• **HOW TO COMPLETE THIS TASK**: An exact copy, beginning at the line containing "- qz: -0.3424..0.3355" and ending at the final line of the records that follow, is the answer; it has no pictures and no other text.

Collected data entries:
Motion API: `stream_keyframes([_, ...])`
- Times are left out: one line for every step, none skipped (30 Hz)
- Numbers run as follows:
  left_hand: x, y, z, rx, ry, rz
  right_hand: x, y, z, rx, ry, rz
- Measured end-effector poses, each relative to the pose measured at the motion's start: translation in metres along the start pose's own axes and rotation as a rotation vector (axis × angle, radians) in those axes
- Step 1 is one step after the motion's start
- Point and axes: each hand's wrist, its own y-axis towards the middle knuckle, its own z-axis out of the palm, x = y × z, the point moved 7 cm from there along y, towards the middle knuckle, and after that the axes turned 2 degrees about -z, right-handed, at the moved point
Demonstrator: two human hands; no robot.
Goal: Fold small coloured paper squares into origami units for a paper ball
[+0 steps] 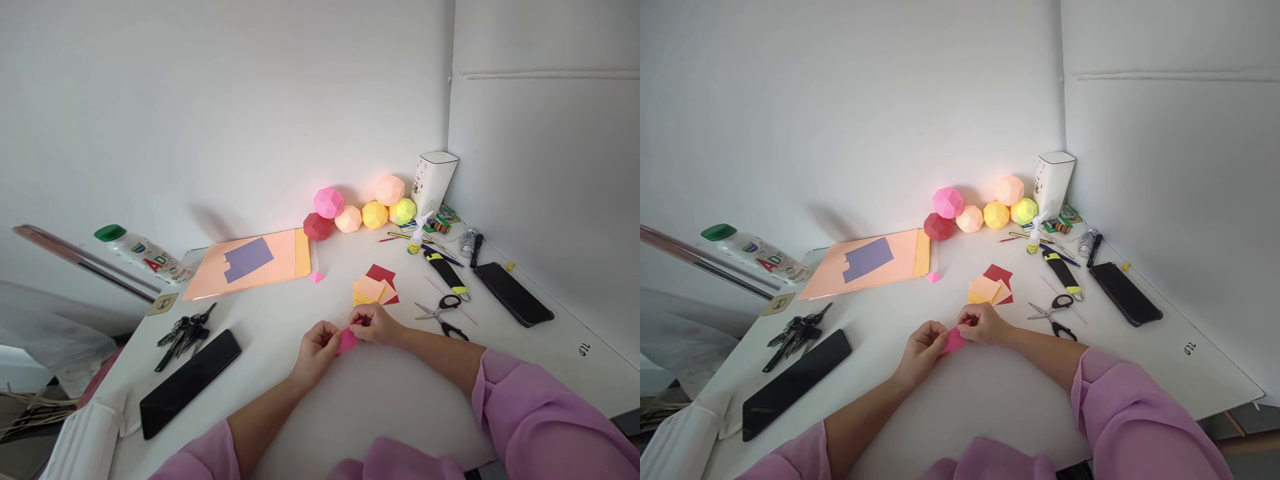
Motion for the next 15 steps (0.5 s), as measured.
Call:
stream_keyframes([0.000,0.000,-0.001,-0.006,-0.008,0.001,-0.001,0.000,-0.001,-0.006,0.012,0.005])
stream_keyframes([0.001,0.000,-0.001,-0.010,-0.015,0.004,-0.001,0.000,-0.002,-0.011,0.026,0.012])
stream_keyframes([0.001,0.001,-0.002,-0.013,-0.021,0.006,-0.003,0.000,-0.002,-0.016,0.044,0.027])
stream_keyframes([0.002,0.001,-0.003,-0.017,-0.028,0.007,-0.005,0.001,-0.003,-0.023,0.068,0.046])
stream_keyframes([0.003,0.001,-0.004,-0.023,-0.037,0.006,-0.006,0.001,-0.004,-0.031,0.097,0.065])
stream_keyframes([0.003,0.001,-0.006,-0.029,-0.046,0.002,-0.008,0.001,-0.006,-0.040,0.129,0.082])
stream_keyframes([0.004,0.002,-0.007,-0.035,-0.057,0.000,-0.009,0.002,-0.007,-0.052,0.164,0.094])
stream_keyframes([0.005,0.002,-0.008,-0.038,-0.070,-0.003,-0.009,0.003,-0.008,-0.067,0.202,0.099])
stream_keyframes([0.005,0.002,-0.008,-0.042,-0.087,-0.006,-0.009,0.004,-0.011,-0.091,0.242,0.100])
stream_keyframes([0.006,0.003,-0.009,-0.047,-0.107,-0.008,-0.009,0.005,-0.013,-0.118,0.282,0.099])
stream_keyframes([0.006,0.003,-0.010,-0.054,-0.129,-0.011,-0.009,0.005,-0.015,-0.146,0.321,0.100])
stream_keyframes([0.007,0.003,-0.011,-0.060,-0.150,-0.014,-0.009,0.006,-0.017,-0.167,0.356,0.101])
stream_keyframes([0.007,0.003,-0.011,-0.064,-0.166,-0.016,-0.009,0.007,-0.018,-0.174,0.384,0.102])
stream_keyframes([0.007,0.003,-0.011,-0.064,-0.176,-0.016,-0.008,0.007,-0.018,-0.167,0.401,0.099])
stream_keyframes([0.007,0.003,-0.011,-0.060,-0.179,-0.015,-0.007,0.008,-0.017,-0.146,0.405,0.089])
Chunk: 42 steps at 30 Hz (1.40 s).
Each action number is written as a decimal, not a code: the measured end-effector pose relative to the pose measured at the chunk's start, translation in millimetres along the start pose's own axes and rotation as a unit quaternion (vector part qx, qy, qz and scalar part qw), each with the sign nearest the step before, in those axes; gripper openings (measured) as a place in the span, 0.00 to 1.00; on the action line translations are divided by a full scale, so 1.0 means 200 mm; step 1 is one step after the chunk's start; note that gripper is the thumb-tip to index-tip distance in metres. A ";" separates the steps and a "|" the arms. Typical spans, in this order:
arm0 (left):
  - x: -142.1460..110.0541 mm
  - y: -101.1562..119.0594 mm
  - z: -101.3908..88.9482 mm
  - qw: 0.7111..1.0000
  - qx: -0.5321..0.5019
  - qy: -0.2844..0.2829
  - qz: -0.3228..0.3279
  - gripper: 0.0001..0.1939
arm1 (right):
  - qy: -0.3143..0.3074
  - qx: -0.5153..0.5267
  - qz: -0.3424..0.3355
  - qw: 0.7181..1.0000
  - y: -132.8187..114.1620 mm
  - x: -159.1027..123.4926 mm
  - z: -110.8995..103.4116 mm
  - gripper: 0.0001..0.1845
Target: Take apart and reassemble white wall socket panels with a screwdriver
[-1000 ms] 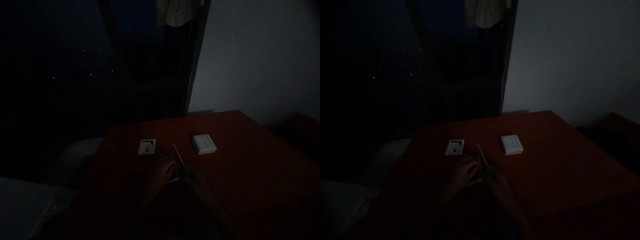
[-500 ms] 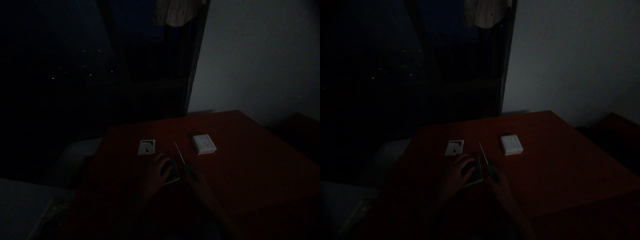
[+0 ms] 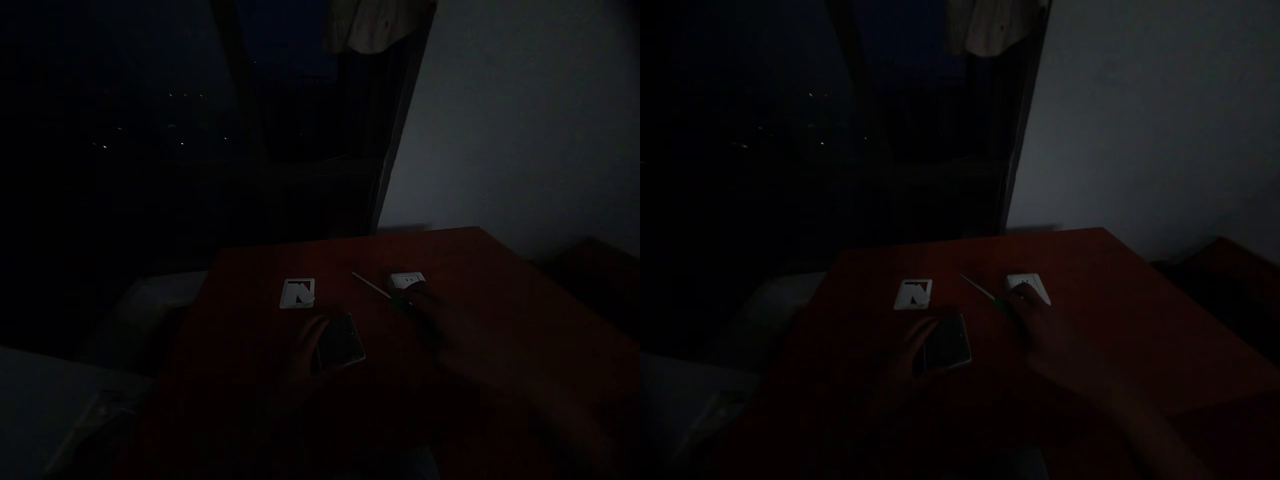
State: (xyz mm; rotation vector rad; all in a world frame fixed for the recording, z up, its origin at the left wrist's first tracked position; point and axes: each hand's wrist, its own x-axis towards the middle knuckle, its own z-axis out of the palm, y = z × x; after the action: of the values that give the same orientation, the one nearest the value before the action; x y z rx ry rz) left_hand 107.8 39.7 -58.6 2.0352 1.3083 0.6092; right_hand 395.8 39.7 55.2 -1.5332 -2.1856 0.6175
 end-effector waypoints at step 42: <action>0.01 0.01 0.00 1.000 -0.003 0.008 0.019 0.37 | 0.088 0.009 -0.056 0.994 -0.14 0.21 -0.08 0.11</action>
State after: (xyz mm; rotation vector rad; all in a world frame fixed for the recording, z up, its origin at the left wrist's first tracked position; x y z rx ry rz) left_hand 109.9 40.6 -56.7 2.0581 1.2785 0.6467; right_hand 369.4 73.8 87.4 -1.3884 -2.1090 0.4478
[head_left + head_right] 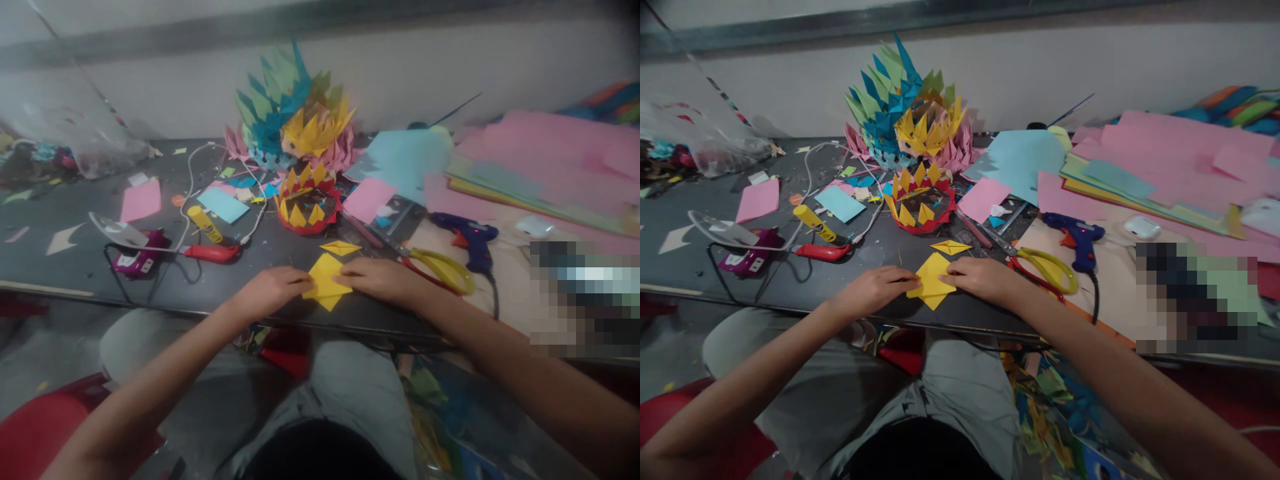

• **PROBLEM SOLUTION**:
  - qz: -0.3424..0.3355
  - qw: 0.7181..1.0000
  - y: -132.8187..114.1620 mm
  - x: -159.1027..123.4926 mm
  - z: -110.8995..103.4116 mm
  - gripper: 0.0001..0.1845
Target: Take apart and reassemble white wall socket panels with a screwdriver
[-1000 ms] 
[-500 ms] 
[+0 ms] 
State: (xyz mm; rotation vector rad; all in a world frame fixed for the recording, z up, its origin at the left wrist's first tracked position; point and axes: each hand's wrist, its own x-axis towards the middle knuckle, its own z-axis out of the palm, y = z × x; after the action: of the values that give the same orientation, the one nearest the value before the action; x y z rx ry rz) left_hand 107.8 39.7 -58.6 2.0352 1.3083 0.6092; right_hand 395.8 39.7 55.2 -1.5332 -2.1856 0.6175
 end-effector waypoints at step 42: <action>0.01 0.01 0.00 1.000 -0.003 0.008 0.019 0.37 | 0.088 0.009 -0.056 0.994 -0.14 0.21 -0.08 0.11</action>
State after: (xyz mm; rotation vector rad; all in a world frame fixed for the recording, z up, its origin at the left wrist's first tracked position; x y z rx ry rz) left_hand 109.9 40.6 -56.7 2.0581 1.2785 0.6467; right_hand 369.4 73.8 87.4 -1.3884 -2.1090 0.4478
[head_left + head_right] 

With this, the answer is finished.